There are no “dust bunnies” in my home today. Dust gathers itself into ferocious gray wolves, trumpeting elephants, and charging rhinoceroses, ready to burst from the caverns they’ve found under furnishings and thunder across the savannahs of my floors. Accumulated neglect would like to overpower my day, my time, my mind. “Dirty!” it roars. “Unsanitary!” it shouts. It bellows at the last, “Bad housekeeper!”
Like a powerful incantation, a single sentence from memory holds back the hostile judgments. The words come in my mother’s voice, issuing from under merry brown eyes:
“If your floor’s not clean enough to eat off, don’t eat off it.”
I won’t, Mom. I promise.
Today, instead of trying to eat off my floor, I’ll probably bake something yummy. I’ll finish sewing curtains for the dining room and repairing the side table that has loose joints. I might break up the ice that slicks the driveway or make soup from the bone broth that has chilled to gelatin in the refrigerator.
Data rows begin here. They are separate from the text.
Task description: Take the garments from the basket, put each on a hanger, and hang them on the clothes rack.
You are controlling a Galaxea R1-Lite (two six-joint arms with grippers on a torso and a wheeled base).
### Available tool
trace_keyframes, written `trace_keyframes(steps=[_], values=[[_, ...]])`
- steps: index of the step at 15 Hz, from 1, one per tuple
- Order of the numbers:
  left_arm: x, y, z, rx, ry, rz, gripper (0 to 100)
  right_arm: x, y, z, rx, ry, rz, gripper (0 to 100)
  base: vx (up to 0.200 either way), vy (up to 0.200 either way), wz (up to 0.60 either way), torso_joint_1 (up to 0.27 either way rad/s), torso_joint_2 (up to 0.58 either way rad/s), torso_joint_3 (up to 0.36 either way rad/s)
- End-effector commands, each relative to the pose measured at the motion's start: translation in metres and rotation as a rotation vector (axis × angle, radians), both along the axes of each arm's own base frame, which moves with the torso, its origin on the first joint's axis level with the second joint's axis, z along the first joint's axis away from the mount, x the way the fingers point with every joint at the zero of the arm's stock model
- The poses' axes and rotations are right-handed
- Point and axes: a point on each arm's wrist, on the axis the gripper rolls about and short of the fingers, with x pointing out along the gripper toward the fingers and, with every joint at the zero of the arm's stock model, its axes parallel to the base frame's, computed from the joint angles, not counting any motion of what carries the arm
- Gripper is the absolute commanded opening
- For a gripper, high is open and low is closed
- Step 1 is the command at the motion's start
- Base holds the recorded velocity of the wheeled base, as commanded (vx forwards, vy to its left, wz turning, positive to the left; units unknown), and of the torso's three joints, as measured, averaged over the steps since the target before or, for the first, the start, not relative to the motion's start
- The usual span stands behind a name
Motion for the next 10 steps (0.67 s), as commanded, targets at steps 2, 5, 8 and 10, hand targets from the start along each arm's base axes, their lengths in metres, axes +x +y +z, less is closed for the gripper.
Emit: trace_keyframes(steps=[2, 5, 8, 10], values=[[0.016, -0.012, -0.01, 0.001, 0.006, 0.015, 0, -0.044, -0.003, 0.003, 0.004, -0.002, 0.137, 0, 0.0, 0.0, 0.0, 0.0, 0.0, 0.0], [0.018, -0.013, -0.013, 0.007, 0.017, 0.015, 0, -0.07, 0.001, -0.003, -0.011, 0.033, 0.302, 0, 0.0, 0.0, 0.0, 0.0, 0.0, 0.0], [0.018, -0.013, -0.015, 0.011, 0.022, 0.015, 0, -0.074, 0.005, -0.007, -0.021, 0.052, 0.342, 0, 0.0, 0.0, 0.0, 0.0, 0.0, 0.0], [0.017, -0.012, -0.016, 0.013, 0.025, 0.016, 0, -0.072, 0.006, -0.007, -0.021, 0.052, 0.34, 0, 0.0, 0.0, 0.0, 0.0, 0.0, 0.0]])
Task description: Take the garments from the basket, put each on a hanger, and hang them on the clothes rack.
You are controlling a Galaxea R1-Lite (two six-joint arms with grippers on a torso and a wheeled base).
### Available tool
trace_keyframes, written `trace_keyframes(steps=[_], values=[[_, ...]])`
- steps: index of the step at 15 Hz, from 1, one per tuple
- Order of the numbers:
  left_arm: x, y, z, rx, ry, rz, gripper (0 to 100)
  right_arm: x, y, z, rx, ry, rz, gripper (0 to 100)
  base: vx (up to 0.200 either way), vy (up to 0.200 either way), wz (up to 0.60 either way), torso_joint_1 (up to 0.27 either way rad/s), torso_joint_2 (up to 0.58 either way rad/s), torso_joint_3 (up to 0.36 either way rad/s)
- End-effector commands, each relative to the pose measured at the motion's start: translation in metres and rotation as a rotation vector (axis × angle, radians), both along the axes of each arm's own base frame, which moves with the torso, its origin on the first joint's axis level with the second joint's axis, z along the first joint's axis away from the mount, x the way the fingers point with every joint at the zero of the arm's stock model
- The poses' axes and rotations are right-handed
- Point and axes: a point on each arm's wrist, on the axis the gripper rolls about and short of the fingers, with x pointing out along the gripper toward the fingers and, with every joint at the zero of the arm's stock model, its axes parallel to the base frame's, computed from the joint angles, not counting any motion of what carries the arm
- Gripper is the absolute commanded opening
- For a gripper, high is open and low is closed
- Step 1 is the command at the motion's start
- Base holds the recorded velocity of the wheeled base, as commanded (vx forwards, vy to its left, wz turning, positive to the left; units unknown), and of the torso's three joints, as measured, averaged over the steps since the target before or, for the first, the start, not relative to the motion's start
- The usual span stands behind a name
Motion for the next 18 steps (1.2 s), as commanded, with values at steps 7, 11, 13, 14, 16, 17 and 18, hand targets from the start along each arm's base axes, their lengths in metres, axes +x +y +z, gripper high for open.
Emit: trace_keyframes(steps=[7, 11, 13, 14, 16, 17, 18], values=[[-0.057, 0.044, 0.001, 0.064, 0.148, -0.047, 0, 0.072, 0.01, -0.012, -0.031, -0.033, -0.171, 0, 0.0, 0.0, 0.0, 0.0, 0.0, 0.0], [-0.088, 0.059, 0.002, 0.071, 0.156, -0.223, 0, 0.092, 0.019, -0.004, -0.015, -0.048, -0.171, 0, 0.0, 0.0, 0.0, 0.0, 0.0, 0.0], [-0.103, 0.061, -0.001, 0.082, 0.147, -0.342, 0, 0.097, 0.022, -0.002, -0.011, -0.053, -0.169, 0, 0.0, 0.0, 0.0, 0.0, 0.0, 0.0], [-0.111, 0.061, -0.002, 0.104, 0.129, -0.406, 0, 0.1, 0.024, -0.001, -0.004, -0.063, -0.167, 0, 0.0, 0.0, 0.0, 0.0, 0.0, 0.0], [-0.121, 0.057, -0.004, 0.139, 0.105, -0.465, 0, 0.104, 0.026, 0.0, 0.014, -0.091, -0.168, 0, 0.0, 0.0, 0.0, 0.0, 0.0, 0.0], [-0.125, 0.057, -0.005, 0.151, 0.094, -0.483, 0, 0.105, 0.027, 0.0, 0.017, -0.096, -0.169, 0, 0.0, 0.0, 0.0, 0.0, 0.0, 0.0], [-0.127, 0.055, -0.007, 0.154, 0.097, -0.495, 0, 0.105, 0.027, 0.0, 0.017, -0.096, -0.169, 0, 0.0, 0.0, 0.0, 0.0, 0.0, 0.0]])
After all of that, I could decide to hunt a dusty gray elephant or a rhinoceros. But probably not. I don’t plan to let beasts made from dead dust eat up my life. I plan to consume my own life, nourished by what gives me joy, unafraid of the kinds of wild things that dissolve into clouds at each footfall.
You can keep a house or you can make a home. Mom taught me which was most important.